SU law professor: State was ‘actually an outlier’ before court ruling on drug possession
A shocking decision from the Supreme Court of Washington threw the state’s drug laws into flux Thursday, with cities like Seattle announcing they’d be ceasing arrests for simple possession. As for the longer term implications, Seattle University professor Deborah Ahrens spoke to KIRO Radio’s Gee and Ursula Show to provide some insight.
The court’s ruling sought to end the arrest of people who are unknowingly in possession of illicit drugs, including a 2016 instance where Spokane woman Shannon Blake was arrested in connection with three stolen vehicles. After being booked into jail, a corrections officer found a small bag of methamphetamine in the coin pocket of her jeans.
Blake was charged with possession of a controlled substance, despite claiming that she had been sold the jeans secondhand from a friend, had never previously used methamphetamine, and that the baggy was left in the pocket of the jeans without her knowledge prior to buying them.
Thanks to Thursday’s ruling, Washington’s existing statute regarding simple drug possession is null and void, with lawmakers now scrambling to figure out how to update the state’s laws accordingly.

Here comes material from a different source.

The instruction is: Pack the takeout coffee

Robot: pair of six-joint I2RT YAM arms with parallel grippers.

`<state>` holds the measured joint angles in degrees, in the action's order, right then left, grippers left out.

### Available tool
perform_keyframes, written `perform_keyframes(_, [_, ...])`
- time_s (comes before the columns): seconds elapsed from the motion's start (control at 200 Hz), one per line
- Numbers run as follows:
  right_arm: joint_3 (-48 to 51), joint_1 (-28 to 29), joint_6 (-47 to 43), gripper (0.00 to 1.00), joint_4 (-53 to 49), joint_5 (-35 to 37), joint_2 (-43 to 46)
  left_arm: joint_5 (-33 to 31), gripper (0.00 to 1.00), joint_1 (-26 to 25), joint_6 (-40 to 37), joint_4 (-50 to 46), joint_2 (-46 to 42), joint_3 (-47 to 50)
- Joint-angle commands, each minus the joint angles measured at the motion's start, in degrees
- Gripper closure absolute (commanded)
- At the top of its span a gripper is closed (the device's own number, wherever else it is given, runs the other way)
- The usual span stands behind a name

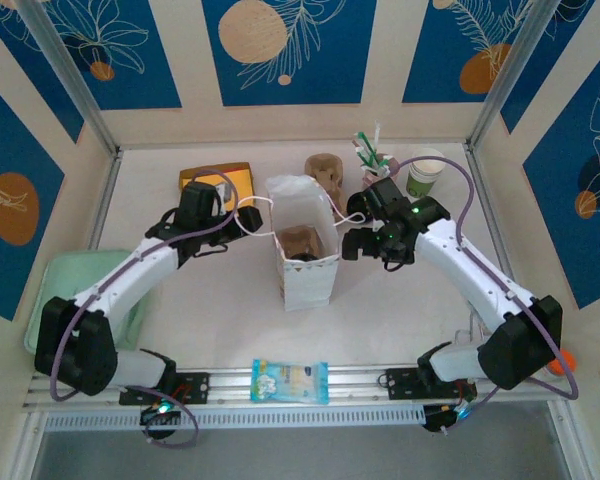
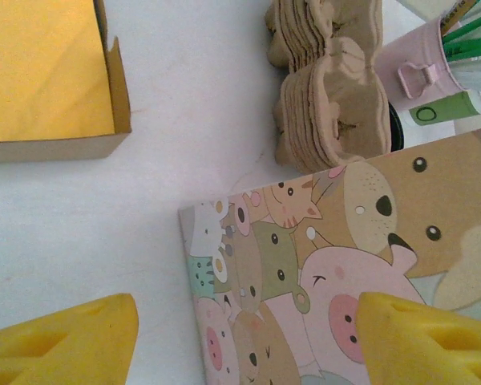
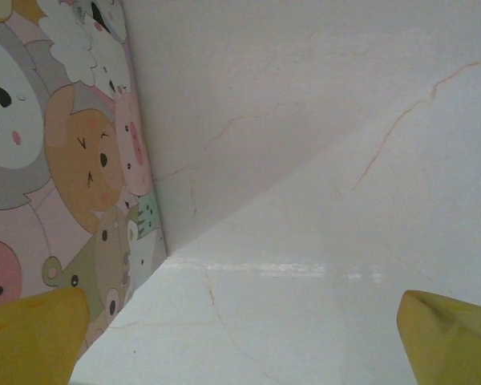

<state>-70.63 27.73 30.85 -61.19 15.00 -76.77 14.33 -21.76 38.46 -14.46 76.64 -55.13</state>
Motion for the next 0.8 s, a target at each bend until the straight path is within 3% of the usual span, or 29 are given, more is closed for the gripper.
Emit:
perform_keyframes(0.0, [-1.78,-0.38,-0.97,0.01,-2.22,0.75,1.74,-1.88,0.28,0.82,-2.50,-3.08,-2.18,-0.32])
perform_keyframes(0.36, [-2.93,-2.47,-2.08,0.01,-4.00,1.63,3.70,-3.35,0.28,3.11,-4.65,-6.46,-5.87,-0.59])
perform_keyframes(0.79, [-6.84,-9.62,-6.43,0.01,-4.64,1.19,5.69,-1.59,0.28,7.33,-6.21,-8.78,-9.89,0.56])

But as Ahrens points out, Washington’s rules regarding the intent behind simple possession — or rather, lack there of — had been inconsistent with the rest of the nation’s prior to the state Supreme Court’s decision.

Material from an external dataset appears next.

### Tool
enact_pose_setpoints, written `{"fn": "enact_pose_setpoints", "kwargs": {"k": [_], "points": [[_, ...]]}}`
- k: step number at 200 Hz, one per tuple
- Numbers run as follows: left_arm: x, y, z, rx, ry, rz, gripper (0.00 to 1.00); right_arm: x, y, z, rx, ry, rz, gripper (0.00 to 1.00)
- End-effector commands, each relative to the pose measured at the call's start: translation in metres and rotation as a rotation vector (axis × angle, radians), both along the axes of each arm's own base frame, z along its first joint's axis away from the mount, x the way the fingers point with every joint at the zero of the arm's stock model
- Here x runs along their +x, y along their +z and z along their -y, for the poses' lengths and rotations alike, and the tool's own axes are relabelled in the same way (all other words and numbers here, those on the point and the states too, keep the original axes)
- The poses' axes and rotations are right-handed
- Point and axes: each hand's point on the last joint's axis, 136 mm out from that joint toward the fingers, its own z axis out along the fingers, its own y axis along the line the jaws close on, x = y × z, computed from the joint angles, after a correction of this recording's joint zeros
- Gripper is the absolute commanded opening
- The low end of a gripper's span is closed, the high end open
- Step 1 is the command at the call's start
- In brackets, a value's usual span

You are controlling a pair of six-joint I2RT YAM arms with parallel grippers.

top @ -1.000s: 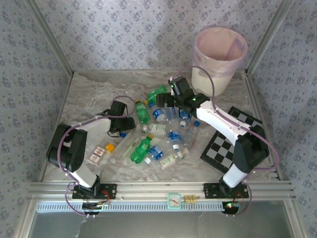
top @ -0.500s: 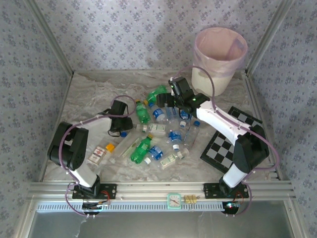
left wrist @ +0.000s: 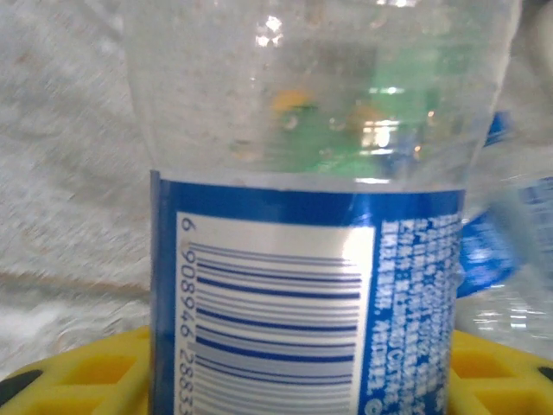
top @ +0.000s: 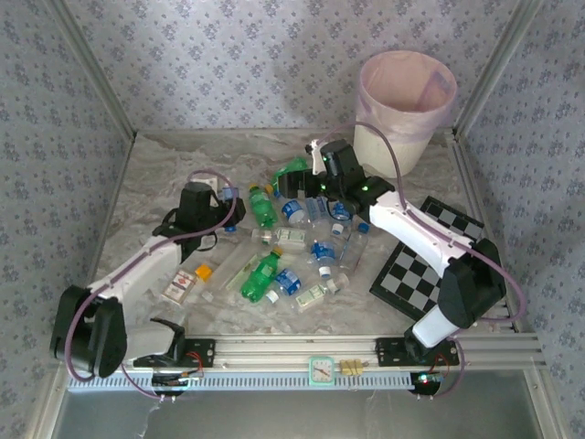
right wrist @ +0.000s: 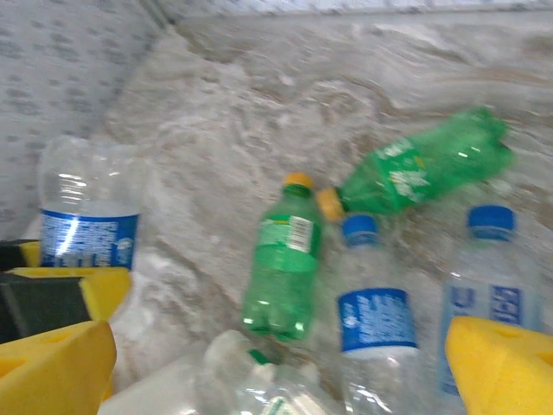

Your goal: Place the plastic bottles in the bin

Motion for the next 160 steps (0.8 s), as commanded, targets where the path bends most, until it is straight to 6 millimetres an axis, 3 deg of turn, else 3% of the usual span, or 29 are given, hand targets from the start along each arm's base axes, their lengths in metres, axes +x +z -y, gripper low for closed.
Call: {"fn": "enact_pose_setpoints", "kwargs": {"k": [1,29,66,129,160], "points": [[-0.004,0.039,0.028,-0.111,-0.145,0.154,0.54,-0.017,0.035,-0.023,0.153,0.135,0.040,1.00],[-0.016,0.056,0.045,-0.155,-0.232,0.213,0.54,-0.024,0.048,-0.037,0.239,0.210,0.040,0.98],[-0.028,0.070,0.063,-0.177,-0.301,0.260,0.54,-0.028,0.052,-0.056,0.331,0.290,0.009,0.95],[-0.041,0.090,0.088,-0.195,-0.392,0.300,0.55,-0.032,0.037,-0.081,0.347,0.360,-0.044,0.91],[-0.044,0.096,0.096,-0.207,-0.422,0.308,0.55,-0.032,0.032,-0.084,0.339,0.365,-0.048,0.89]]}}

“Every other state either has written into its statute or its state courts have determined [there’s needs to be] some sort of intention the individual has to have to possess the drugs, that they would have to know that they have it, and that they would have to intend to possess it. And so we were actually an outlier,” she noted.
“We’re the only state that actually did hold people strictly liable for any drugs that were in their possession, so even if you had no idea you had a drug on your person or in a backpack that someone had handed to you, we were the last state where that could still get you convicted of a drug felony,” she added.
Given that local law enforcement won’t be making arrests for simple possession while state lawmakers get a new, more explicit law on the books, does the court’s ruling amount to a de facto legalization of drugs? Not exactly, Ahrens says.
“The state Supreme Court was pretty clear in the decision that we do have statutes that penalize distribution or possession with intent to distribute or trafficking drugs,” she described. “And those statutes already do require the person to have a mental state with respect to the drugs, so there are still ways to arrest and prosecute people for larger quantities of illicit substances where you really do think that they are selling or trafficking.”
In the meantime, state Senators Mark Mullet and Steve Hobbs have already introduced legislation to update Washington’s statutes to make it a felony to knowingly possess small quantities of drugs, a distinction the previous law did not draw.